Mapping Knowledge

The world is flat, at least as far as knowledge exchange is concerned. Knowledge, like migrants, doesn’t travel very far.

Two parallel schools of inquiry into the same subject matter toil in ignorance. What’s the impact of geography on knowledge exchange? One school’s take:

“When people tend to work in the same geographic areas, knowledge tends to get shared, not just within companies, but between them,” acknowledges Matt Marx, an assistant professor in the MIT Sloan School of Management. “Some people have said this is all about distance, and the closer you are, the more the knowledge is flowing. But we find that there is a state [border] effect, although it’s getting weaker over time.” More puzzlingly, however, he notes, “The country effect is getting stronger.” …

… “It’s not just how many miles are between researchers,” Marx says. “You might think that, with the Internet, those borders shouldn’t matter. But they do.”
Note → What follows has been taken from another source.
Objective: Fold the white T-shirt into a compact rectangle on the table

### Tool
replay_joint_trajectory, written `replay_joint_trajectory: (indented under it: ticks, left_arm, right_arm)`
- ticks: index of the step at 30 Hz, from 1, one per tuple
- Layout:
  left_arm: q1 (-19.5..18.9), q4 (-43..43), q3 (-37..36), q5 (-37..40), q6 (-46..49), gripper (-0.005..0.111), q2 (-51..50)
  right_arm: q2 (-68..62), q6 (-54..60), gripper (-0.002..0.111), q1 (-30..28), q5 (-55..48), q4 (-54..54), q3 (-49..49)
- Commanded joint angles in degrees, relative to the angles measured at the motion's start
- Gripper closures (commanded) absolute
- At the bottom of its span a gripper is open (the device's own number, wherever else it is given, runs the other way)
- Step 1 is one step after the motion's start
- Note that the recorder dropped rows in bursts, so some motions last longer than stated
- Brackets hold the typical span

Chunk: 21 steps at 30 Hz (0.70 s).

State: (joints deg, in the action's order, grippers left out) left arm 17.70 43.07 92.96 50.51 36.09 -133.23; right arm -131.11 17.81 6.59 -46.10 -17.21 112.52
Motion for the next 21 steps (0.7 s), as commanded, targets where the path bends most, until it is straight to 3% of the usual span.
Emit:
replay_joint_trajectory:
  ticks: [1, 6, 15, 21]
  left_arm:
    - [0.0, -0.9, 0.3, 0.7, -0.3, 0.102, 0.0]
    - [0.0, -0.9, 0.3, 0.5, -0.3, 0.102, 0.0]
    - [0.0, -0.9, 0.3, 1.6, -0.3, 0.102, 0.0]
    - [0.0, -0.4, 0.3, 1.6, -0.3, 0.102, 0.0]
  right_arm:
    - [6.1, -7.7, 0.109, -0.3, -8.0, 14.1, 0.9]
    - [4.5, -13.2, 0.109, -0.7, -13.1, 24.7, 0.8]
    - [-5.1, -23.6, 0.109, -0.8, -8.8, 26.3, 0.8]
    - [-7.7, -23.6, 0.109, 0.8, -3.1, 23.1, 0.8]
Read the study for yourself. Ah yes, borders matter. Geography matters. Distance is not dead. Grab the pitchfork and head to Thomas Friedman’s house. The Internet revolution not only won’t be televised, it isn’t happening. The Mask of Anarchy is sad.

Psst … the world is flat, at least for knowledge exchange. So sayeth the German pork butchers in Britain. People who toil in the same geographic areas wouldn’t know much of anything if it weren’t for migration. Density be damned. Welcome to the parallel universe.

Knowledge, like migrants, doesn’t travel very far. Flat World is the exception:

The overwhelming importance of “micro-geography” was quite striking, particularly as this is the sort of organization in which Instant Messaging and e-mail (plus blogs and wikis) might have otherwise suggested the death of distance. Certainly this research changed my mind about the importance of open-plan seating. This isn’t a lesson lost on Google either, as cube-mates are kept in close proximity, and Googlers are asked to move desks approximately once every three months. Interestingly, personal relationships persist once these moves have occurred, and people tend to trade in a way correlated with that of their cube-mate from three months ago; although, reassuringly, they do not trade in a way correlated with their future cube-mate. (I say “reassuringly” because this is a useful way of testing whether our results reflect Google seating people with similar opinions near each other, rather than people near each other influencing the opinions of others.)

Emphasis added. Funny, that. Joe Schmo from Idaho leaves cool, diverse, and dense New York to go back to Boise and continues to trade with his cosmopolitan “cube-mates” in Brooklyn. State borders don’t matter. Geography is dead.